Artificial intelligence (AI) is changing our way of life by allowing a computer or machine to imitate human intellect in order to solve problems. Originally, AI was created to solve simpler issues such as chess game victory, language recognition, and image retrieval, among others. AI is becoming increasingly proficient at doing what people do, but much more efficiently, quickly, and at a lower cost in addressing complex issues as technology advances.
Benjamin Gordon Palm Beach explains the AI and Covid relation
Traditional analytical and clinical decision-making methodologies in healthcare are unquestionably outclassed by AI. Machine learning (ML) algorithms, which are a subset of Artificial intelligence, can identify patterns and relationships in large huge databases and improve their precision and accuracy over time as they communicate with training examples, allowing individuals to gain novel insights into illness early recognition and classification, drug development, diagnostics, health – care procedures, treatment variance, and clinical outcomes.

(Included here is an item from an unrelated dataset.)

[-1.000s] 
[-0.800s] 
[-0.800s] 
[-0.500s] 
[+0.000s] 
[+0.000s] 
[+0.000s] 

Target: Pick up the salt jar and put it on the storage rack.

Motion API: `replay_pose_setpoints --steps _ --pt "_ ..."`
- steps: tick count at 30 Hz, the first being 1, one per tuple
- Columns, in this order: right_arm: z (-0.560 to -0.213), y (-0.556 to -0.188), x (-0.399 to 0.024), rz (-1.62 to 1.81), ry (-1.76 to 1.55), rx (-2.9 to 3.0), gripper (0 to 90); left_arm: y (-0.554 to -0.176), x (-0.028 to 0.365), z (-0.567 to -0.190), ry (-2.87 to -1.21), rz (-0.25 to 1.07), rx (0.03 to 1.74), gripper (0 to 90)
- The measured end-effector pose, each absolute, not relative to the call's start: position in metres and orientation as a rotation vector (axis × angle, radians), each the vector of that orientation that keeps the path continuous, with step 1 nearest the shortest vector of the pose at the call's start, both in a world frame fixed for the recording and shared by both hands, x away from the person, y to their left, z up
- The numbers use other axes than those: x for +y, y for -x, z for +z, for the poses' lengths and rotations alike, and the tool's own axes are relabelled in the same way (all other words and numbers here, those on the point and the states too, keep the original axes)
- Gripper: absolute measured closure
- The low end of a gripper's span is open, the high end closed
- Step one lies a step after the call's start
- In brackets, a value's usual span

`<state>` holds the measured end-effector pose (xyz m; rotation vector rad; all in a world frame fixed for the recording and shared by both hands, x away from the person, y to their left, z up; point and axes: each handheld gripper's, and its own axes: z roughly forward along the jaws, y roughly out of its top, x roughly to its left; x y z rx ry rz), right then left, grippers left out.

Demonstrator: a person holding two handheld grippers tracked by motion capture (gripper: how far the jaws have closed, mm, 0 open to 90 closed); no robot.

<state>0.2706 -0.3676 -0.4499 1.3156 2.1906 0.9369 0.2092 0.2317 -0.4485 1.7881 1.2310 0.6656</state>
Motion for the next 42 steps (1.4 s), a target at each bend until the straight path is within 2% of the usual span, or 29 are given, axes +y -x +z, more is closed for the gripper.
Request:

AI and machine learning may have saved a few lives using COVID-19. They’ve been employed in diagnostic equipment that can read thousands of chest X-rays in less time than a radiologist. This has aided clinicians in identifying and tracking COVID cases.
Benjamin Gordon Palm Beach gives the example of Nigeria, and the technology has been implemented to help individuals assess their risk of becoming sick on a very simple but technical level. People who answer a number of questions digitally and are either given remote health assistance or referred to a hospital-based on their responses.
To identify COVID-19 disease, researchers have developed an AI image-based detection model. Scientists built a model to acquire imaging data from the lobes of the lungs automatically. The scientists investigated the data to find traits that may be used as COVID-19 predictive biomarkers.
The diagnostic biomarkers employed in the artificial intelligence model are designed to help researchers distinguish COVID-19 patients from pneumonia and healthy individuals. The model was built using 704 chest x-rays and verified using 1597 cases from various sources, including healthy, pneumonia, and COVID-19 patients. The results show that this method was effective in classifying different patient conditions.
AI Could Assist in Detecting the Next Epidemic
The AI platform BlueDot, created in Toronto, Canada, discovered an odd cluster of pneumonia in Wuhan, China, upwards of a week before the World Health Organization (WHO) issued its first alert about just a novel coronavirus. Simultaneously, the AI program Healthmap was checking social media and news sites for evidence of disease clusters at Boston Children’s Hospital, and it, too, detected the earliest signs of the COVID-19 outbreak—days before the WHO issued its first formal alarm.
These cutting-edge AI applications in healthcare show great promise for the early detection of new virus epidemics in the future. This will enable healthcare practitioners and public health officials to disseminate information more quickly, lessening the burden on health systems and, in turn, saving lives.
Well, it is not right to comment whether AI will be successful in stopping any other outbreak in the future or not. All we can do is wait and see how this evolution goes and how researchers can utilize it.